ABOUT THIS TASK
Looking at the entries below, state how many lines contain the word "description". Give the number alone.

EXERCISE INPUTS
________________________

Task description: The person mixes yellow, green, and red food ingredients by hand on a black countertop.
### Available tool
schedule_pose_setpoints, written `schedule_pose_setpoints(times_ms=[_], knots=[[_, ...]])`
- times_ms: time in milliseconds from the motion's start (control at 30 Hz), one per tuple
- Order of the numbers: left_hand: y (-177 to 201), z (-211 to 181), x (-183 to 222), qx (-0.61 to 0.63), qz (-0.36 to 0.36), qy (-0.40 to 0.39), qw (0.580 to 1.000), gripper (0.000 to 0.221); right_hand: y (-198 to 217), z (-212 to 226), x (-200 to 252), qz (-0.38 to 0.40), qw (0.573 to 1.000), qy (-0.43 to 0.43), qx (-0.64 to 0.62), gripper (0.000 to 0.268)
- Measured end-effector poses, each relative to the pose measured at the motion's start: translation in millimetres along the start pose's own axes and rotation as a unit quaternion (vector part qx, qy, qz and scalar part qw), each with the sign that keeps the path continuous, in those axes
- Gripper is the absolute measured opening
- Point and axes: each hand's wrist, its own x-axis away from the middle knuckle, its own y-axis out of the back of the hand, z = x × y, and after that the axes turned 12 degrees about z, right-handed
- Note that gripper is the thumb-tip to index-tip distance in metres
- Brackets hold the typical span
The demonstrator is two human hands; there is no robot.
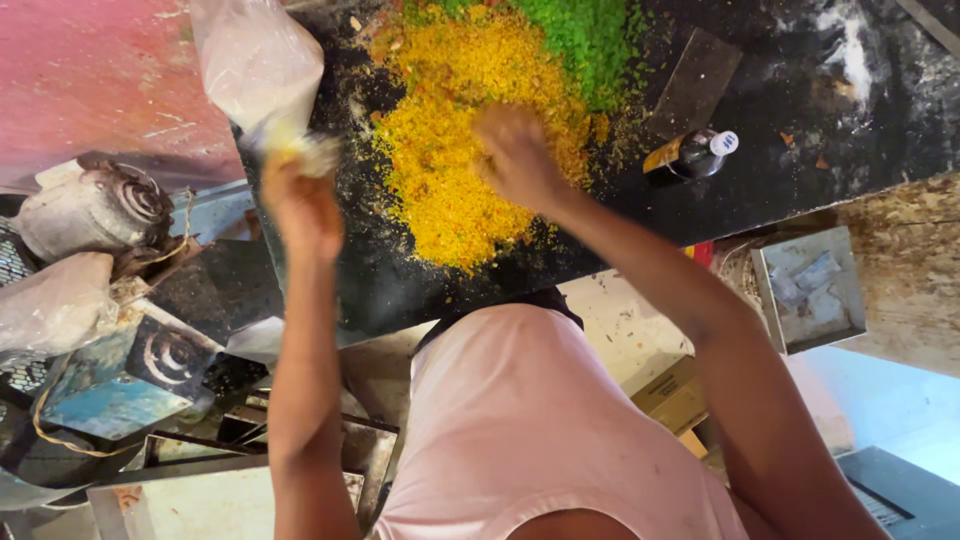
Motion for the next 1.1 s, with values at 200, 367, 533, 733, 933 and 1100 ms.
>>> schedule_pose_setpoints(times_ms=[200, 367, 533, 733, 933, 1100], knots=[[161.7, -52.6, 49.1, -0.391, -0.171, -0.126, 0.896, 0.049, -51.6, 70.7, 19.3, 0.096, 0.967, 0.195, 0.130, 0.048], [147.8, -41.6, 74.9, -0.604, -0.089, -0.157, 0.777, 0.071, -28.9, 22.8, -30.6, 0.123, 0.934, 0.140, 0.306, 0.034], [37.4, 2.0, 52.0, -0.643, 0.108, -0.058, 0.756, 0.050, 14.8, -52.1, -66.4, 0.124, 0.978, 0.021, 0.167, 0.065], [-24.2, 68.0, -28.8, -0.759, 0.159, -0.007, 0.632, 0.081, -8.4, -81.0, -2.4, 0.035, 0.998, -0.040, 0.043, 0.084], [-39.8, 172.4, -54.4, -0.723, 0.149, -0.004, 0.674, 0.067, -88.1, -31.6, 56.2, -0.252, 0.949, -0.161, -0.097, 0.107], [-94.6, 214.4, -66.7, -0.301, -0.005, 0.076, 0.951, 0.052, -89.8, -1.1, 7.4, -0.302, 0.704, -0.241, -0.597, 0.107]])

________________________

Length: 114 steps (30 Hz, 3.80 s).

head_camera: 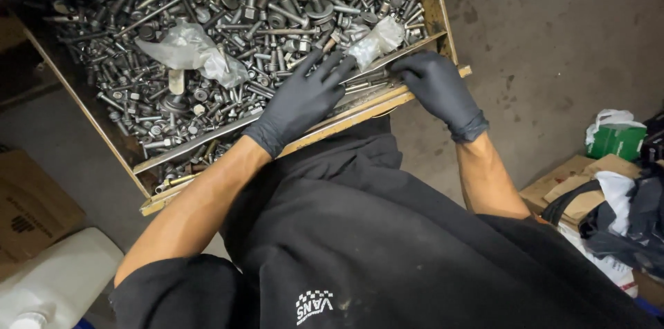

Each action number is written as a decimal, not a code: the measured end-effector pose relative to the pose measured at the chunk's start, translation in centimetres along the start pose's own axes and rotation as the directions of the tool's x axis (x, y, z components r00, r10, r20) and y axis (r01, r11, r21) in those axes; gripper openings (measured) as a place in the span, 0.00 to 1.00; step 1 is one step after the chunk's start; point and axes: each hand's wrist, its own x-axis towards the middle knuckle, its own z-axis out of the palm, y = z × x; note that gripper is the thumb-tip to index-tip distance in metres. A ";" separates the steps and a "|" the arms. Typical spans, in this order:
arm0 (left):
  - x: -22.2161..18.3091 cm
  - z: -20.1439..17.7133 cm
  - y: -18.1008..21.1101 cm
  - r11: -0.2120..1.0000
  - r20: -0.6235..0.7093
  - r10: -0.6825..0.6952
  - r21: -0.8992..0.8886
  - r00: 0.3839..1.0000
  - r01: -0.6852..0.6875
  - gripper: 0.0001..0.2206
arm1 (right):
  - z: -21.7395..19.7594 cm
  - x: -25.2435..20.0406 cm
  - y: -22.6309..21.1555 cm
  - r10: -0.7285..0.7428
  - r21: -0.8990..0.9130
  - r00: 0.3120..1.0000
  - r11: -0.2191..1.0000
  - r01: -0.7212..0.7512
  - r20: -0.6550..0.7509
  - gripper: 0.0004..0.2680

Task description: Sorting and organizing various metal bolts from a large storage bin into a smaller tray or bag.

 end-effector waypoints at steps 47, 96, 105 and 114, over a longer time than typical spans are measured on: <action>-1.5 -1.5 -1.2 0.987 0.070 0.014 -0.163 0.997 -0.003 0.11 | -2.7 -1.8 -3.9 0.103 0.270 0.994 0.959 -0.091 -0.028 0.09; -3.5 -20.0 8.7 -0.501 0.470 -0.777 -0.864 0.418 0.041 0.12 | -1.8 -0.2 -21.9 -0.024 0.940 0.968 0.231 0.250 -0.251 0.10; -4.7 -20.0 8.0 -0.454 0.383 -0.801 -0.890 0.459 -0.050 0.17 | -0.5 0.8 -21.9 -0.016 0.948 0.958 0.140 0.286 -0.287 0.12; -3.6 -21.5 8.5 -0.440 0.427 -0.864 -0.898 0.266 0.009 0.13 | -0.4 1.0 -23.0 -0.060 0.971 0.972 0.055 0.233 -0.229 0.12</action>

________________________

ANSWER SECTION
2